→ Task objective
Where the listing shows an image, skip it and output all other material unchanged.

→ Data under study
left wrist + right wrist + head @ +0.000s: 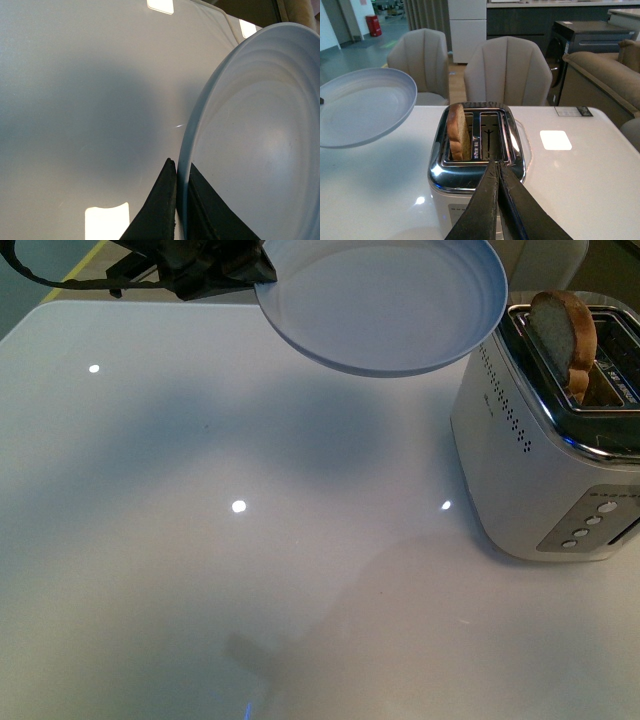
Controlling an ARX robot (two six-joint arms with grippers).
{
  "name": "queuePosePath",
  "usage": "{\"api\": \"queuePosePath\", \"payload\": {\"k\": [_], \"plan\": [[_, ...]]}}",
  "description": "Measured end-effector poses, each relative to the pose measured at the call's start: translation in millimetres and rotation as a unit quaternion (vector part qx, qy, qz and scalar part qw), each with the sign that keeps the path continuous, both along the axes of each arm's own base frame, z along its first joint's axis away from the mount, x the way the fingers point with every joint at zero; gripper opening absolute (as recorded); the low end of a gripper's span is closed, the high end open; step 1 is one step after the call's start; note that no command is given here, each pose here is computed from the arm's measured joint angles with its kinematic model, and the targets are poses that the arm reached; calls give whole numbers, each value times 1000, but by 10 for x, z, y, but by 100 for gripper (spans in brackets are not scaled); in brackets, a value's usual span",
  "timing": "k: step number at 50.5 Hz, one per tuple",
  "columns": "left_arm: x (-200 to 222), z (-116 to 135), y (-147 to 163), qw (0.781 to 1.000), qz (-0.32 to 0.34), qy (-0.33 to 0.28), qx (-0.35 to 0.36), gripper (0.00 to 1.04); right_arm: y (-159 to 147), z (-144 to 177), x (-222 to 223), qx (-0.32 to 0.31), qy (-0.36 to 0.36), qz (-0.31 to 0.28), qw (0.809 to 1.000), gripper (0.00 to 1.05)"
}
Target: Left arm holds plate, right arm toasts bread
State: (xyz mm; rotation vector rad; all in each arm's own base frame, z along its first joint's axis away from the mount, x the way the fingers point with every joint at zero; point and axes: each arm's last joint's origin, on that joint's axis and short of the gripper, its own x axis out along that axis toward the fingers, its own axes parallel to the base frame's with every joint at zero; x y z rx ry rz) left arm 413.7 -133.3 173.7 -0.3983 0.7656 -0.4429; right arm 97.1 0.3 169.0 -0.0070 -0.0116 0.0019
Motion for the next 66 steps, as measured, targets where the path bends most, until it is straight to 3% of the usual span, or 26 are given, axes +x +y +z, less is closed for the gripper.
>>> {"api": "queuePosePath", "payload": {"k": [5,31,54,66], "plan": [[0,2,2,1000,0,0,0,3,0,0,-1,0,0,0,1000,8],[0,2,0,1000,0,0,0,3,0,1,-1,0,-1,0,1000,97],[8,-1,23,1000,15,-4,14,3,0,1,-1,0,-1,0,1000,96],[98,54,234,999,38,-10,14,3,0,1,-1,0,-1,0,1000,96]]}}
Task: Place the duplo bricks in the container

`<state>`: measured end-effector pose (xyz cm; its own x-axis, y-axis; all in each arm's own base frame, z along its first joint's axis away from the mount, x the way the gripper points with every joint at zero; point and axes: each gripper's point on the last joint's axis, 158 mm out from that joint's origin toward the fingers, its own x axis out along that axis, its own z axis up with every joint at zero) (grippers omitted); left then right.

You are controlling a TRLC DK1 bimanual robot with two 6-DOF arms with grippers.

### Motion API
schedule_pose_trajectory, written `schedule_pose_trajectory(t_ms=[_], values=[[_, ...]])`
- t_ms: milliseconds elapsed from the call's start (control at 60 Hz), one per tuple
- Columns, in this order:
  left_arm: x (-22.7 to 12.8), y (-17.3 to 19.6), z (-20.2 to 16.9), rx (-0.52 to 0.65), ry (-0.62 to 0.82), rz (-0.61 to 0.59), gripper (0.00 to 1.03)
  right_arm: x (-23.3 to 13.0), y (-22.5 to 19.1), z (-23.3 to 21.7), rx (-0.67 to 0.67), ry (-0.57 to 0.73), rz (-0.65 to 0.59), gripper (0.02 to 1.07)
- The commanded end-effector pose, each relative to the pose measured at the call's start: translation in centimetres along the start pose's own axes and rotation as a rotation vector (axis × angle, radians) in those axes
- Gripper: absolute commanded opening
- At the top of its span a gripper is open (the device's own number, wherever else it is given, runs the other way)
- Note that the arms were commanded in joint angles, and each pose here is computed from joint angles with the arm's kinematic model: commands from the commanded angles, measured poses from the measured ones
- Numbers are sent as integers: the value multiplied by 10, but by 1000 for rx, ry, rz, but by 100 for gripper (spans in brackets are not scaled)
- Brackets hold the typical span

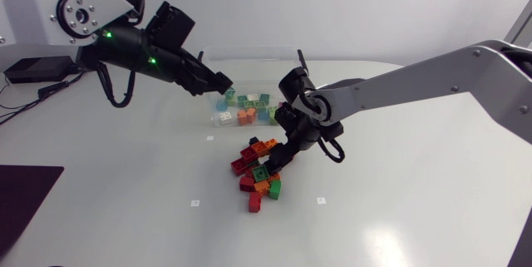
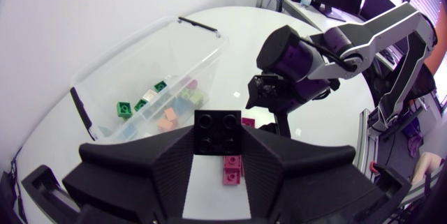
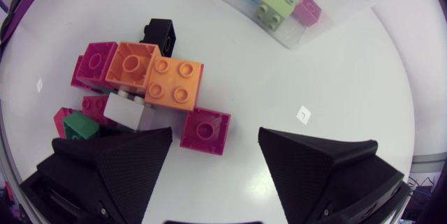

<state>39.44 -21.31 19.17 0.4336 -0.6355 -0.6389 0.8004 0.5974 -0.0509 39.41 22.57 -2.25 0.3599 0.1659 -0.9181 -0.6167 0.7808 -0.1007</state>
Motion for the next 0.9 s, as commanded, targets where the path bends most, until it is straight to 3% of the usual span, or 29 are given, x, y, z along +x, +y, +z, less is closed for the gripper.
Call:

→ Answer to this problem
left wrist + right wrist + head @ +0.000s: 
Controlling an ARX robot (two six-joint arms with grippers).
{
  "name": "queuePosePath",
  "usage": "{\"api\": \"queuePosePath\", \"payload\": {\"k\": [_], \"plan\": [[_, ...]]}}",
  "description": "Measured end-effector poses, each relative to the pose measured at the call's start: translation in millimetres and rotation as a unit quaternion (vector part qx, qy, qz and scalar part qw), each with the sign that keeps the path continuous, both along the axes of each arm's own base frame, z along its first joint's axis away from the mount, x the way the fingers point with every joint at zero; gripper opening absolute (as recorded); the low end of a gripper's span is closed, the high end open; step 1 is one step after the call's start; note that no command is given here, each pose here is computed from the arm's measured joint angles with its kinematic model, and the targets are poses that the arm reached; calls give whole numbers, each value times 1000, but by 10 for x, z, y, but by 100 for gripper (spans in brackets are not scaled); in brackets, a value's usual span",
  "timing": "k: step number at 50.5 Hz, one per tuple",
  "columns": "left_arm: x (-200 to 222), z (-116 to 135), y (-147 to 163), qw (0.781 to 1.000), qz (-0.32 to 0.34), qy (-0.33 to 0.28), qx (-0.35 to 0.36), gripper (0.00 to 1.04); right_arm: y (-159 to 147), z (-144 to 177), x (-222 to 223), qx (-0.32 to 0.31), qy (-0.36 to 0.36), qz (-0.31 to 0.28), qw (0.809 to 1.000), gripper (0.00 to 1.05)"
}
Target: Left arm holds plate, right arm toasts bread
State: (xyz mm; rotation vector rad; all in each arm's own base frame, z along its first joint's axis away from the mount, x the way the fingers point with every joint at zero; point and axes: each arm's last joint's origin, on that joint's axis and short of the gripper, its own x axis out along that axis toward the fingers, its own axes parallel to the base frame's with every joint at zero; x y z rx ry rz) left arm 413.7 -133.3 173.7 -0.3983 0.7656 -0.4429; right arm 97.1 0.3 169.0 -0.0070 -0.0116 0.0019
Motion for the next 66 steps, as measured, targets where the path bends most, until it is straight to 3% of the usual span, or 26 are given, axes +x +y +z, less is closed for the gripper.
>>> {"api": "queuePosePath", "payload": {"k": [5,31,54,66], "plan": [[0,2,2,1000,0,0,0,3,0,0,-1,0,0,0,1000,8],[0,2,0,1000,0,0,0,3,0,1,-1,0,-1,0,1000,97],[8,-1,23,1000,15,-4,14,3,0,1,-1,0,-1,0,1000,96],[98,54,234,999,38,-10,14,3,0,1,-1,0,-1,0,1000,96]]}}
Task: Place the duplo bricks in the container

`<state>`: measured end-effector pose (xyz cm; its own x-axis, y-axis; all in each arm's own base frame, z along its first joint's axis away from the mount, x the way the gripper points with every joint at zero; point and axes: each gripper's point on the last joint's axis, 158 mm out from that joint's origin toward the fingers, its own x axis out along that axis, its own z axis up with every joint at zero) (grippers omitted); left then right.

You are controlling a TRLC DK1 bimanual robot with two 6-DOF arms with grippers.

### Motion API
schedule_pose_trajectory, written `schedule_pose_trajectory(t_ms=[_], values=[[_, ...]])`
- t_ms: milliseconds elapsed from the call's start (control at 60 Hz), one per tuple
- Columns, in this order:
  left_arm: x (-22.7 to 12.8), y (-17.3 to 19.6), z (-20.2 to 16.9), rx (-0.52 to 0.65), ry (-0.62 to 0.82), rz (-0.61 to 0.59), gripper (0.00 to 1.03)
  right_arm: x (-23.3 to 13.0), y (-22.5 to 19.1), z (-23.3 to 21.7), rx (-0.67 to 0.67), ry (-0.57 to 0.73), rz (-0.65 to 0.59), gripper (0.02 to 1.07)
- The commanded end-effector pose, each relative to the pose measured at the call's start: translation in centimetres along the start pose's own axes and rotation as a rotation vector (axis × angle, radians) in those axes
- Gripper: absolute commanded opening
- At the top of its span a gripper is open (the device's own number, wherever else it is given, runs the other way)
- Note that the arms were commanded in joint angles, and each pose here is computed from joint angles with the arm's kinematic model: commands from the commanded angles, measured poses from the measured ones
- Numbers are sent as integers: the value multiplied by 10, but by 1000 for rx, ry, rz, but by 100 for gripper (spans in brackets are not scaled)
- Brackets hold the typical span


<state>39.44 -21.31 19.17 0.4336 -0.6355 -0.6389 0.8004 0.5974 -0.0509 39.41 22.57 -2.25 0.3599 0.1659 -0.9181 -0.6167 0.7808 -0.1007</state>
Motion for the next 0.9 s, as commanded, targets where the path bends most, until it is straight to 3% of the usual span, or 29 are given, x, y, z along +x, +y, +z, less is closed for the gripper.
Call:

No further output is expected for this exercise.